If it’s tough to predict things in any political climate, it’s even worse in a pre-industrial society where the threat of famine is omnipresent and the petty dealings of a few families snowball so quickly into hugely chaotic wars. And if the famine and war of pre-industrial society seems terrifyingly unpredictable, the world of ice and fire adds on a whole other dimension with fickle forces of magic and extreme weather toppling the best-laid plans of…Varys and Littlefinger, as it were.
But this unpredictability is exactly why people like Tywin, who would use consequentialist reasoning to justify their actions, are wrong. When Ned or Barristan harp on about codes of honor, it’s easy to roll our eyes. I did. Why should a vow matter when thousands of lives are on the line? But that’s easy for me to say when the biggest source of uncertainty in my life is whether the tube will run on time. In a world as unpredictable as Westeros, seemingly insubstantial promises are all anyone has to keep chaos at bay.
One of my favorite philosophers, Hannah Arendt, wrote in The Human Condition that the ability to make and keep promises is “force that keeps [political actors] together,” that for a moment, serves as a “remedy for unpredictability, for the chaotic uncertainty of the future.” Arendt points out that behind everything we do to obey the laws of our society, to live up to our side of the bargain, and to take care of our friends and family is a kind of promise. In making them, we trust that others will live up to their end of the bargain as well, and on that trust, we can build stable relationships and an orderly society.
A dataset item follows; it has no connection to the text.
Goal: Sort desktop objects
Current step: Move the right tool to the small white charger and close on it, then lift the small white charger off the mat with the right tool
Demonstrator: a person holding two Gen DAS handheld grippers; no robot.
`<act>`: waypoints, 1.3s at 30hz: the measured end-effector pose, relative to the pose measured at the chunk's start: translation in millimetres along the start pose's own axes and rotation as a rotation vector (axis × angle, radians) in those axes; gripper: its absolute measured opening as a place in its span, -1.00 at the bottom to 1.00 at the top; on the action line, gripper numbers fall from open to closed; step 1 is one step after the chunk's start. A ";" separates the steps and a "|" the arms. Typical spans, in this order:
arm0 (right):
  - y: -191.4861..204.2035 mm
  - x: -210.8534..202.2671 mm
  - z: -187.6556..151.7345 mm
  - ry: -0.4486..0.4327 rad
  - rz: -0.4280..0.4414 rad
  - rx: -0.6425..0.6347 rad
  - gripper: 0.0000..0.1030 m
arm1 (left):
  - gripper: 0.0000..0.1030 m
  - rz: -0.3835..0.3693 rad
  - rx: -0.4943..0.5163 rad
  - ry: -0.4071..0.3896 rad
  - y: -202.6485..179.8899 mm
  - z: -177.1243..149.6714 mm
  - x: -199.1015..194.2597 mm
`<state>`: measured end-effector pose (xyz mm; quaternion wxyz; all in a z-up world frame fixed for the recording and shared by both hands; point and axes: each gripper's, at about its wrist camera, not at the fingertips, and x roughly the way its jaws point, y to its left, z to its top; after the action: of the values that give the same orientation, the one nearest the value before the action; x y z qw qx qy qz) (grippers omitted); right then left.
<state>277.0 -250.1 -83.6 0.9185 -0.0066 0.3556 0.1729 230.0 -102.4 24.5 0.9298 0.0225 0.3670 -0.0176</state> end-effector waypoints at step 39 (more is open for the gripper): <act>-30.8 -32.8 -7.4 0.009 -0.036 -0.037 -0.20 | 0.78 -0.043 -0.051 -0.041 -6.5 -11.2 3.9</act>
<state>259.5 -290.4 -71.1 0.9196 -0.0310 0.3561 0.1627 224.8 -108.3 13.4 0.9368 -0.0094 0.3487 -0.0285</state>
Arendt wrote about politics in our world, but this particular insight could apply doubly to Westeros. Life in Westeros is bad enough without adding the worry that our dinner hosts might just break out the poison wine or if our own sworn shields will turn their cloaks at any moment. It’s easy to imagine how in such a world, qualities like honor and loyalty take on a nearly sacred level of importance.
Oaths and traditions like guests’ right provide a handhold of stability for people in an uncertain world. It’s that trust that people like Tywin Lannister destroy, and in the long term, the loss of that trust is likely to rack up a body count much higher than the Red Wedding.
Tywin may have felt pretty darn confident in his justification for the Red Wedding, but as he watched his heritage crumble throughout Season 4, you can bet that certainty was likely fading fast. Olenna Tyrell’s comment “War is war, but killing a man at his own wedding…horrid” is a nice chuckle for readers of the books that she was about to do just the same, but it’s also a nice reminder that the very same consequentialist reasoning that made the Red Wedding seem acceptable to Tywin got his grandson killed and his legacy spiraling out of control. I certainly don’t mean to imply that Olenna wouldn’t have killed Joffrey had Tywin not killed Robb. I only mean to say that in a world where you feel free to break the oaths and traditions that bind people together, you can be sure others will feel free to do the same—and you might just end up at the wrong end of the sword–or crossbow, as it were.
Words aren’t always wind, at least not if we don’t act like they are. And the political actors of Westeros can’t afford to.